Paris/Düsseldorf : Lufthansa-Personal will ab heute in Frankreich streiken

51 Flugverbindungen von und nach Paris sind vom dreitägigen Arbeitskampf betroffen. Flugausfälle sind wahrscheinlich.

Der Streit zwischen den französischen Gewerkschaften und der Lufthansa über eine Ausgliederung des Bodenpersonals und der Beschäftigten der Passagierabfertigung am Pariser Flughafen Charles de Gaulle eskaliert: Die Gewerkschaften haben ihre Mitglieder zu einem heute früh beginnenden dreitägigen Streik aufgerufen. Erst am Montag soll die Arbeit wieder aufgenommen werden. Nach Angaben der französischen Gewerkschaften haben sich 84 Prozent der Angestellten für den Ausstand ausgesprochen.
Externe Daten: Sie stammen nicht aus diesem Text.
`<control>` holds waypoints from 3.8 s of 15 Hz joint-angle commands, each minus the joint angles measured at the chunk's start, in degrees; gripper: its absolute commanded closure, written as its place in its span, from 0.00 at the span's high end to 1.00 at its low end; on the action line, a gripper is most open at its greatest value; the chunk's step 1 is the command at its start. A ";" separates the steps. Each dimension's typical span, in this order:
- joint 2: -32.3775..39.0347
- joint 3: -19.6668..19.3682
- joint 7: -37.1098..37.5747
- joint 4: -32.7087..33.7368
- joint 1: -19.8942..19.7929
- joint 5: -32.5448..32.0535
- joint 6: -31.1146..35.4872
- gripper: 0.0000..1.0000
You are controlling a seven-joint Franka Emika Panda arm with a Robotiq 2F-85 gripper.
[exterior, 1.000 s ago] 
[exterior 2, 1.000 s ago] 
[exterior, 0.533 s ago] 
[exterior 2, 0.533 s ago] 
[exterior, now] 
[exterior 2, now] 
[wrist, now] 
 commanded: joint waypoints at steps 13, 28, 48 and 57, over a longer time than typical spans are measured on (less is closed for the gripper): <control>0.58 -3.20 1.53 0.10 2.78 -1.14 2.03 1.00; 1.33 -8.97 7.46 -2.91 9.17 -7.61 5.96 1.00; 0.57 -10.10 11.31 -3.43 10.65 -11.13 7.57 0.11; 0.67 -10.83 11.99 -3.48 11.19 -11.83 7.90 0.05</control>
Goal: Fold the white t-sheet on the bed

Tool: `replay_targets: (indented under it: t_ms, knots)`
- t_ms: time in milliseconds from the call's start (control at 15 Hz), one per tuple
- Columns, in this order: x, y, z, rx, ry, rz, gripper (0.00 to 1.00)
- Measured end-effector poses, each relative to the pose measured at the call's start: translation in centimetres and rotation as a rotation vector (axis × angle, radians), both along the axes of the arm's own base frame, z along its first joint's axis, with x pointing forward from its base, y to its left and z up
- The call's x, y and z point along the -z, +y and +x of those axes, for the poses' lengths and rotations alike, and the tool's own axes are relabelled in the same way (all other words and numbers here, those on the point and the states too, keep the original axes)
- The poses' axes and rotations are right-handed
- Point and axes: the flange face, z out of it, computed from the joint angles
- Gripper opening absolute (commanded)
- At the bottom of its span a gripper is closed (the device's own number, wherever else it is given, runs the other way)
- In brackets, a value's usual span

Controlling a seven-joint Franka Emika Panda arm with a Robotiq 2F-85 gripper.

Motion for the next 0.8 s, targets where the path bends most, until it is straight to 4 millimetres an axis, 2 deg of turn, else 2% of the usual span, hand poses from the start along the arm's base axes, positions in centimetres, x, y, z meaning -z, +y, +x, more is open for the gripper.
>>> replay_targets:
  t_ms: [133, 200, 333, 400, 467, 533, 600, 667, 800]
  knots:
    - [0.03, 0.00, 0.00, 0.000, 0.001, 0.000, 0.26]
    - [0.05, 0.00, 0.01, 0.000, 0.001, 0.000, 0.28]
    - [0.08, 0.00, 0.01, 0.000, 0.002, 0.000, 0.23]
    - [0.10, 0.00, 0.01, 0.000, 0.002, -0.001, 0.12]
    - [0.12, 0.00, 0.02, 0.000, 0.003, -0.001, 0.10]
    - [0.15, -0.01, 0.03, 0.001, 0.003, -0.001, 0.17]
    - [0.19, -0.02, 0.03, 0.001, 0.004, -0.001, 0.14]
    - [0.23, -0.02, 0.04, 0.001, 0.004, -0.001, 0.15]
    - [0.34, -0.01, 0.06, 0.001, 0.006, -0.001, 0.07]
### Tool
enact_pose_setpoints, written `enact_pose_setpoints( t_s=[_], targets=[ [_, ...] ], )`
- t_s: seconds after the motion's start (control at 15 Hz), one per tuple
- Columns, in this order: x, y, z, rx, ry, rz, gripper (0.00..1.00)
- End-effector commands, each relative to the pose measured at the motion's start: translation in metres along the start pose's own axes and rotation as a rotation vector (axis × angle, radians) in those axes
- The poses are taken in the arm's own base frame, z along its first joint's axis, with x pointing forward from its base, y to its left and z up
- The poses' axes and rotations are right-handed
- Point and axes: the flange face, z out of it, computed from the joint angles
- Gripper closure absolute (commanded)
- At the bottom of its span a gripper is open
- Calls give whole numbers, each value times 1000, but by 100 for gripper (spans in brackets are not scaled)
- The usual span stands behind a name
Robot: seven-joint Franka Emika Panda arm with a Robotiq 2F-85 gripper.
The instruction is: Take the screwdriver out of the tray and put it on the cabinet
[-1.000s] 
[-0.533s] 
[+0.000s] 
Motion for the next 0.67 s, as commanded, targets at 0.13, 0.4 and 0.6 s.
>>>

Lufthansa-Passagiere mit Flugziel Paris müssen sich auf Verspätungen und Flugausfälle gefasst machen. Täglich fliegt Deutschlands größte Airline 17 Mal von und nach Charles de Gaulle. Am Flughafen Düsseldorf gibt es täglich drei Verbindungen. "Passagiere sollten sich auf unserer Internetseite lufthansa.com darüber informieren, welche Auswirkungen der Streik auf ihren Flug hat", riet eine Konzern-Sprecherin. Wer bei der Buchung seine Handydaten angegeben habe, werde zudem per SMS über den Flugstatus informiert. Wer im betroffenen Zeitraum einen Flug gebucht hat, kann zudem kostenfrei umbuchen oder stornieren. Anspruch auf Entschädigungszahlungen haben die Fluggäste dagegen nicht. Ein Streik gilt nach allgemeiner Rechtsauffassung als höhere Gewalt.

Lufthansa-Chef Christoph Franz hatte im Februar 2012 das Sparprogramm "Score" aufgelegt, mit dem er den operativen Gewinn bis zum kommenden Jahr auf 2,3 Milliarden Euro steigern will. "Score" umfasst 3000 Einzelmaßnahmen, darunter auch die Kostenüberprüfung an den weltweit 200 Zielflughäfen. In Paris sollen Kosten in nicht näher beziffertem Umfang durch die Privatisierung der beiden betroffenen Bereiche erfolgen. Der neue Anbieter will aber nur 130 der insgesamt 199 Mitarbeiter übernehmen. Nach Angaben des Konzerns seien zeitnah weitere Gespräche mit den Gewerkschaften über einen Sozialplan geplant. Bereits Ende November hatten Lufthansa-Mitarbeiter in Frankreich gegen die Sparpläne des Konzerns protestiert. Wegen des dreitägigen Streiks strich die Fluglinie damals rund 100 Flüge. An Weihnachten fielen zudem vereinzelt Verbindungen aus, weil sich die Mitarbeiter massenhaft krank gemeldet hatten.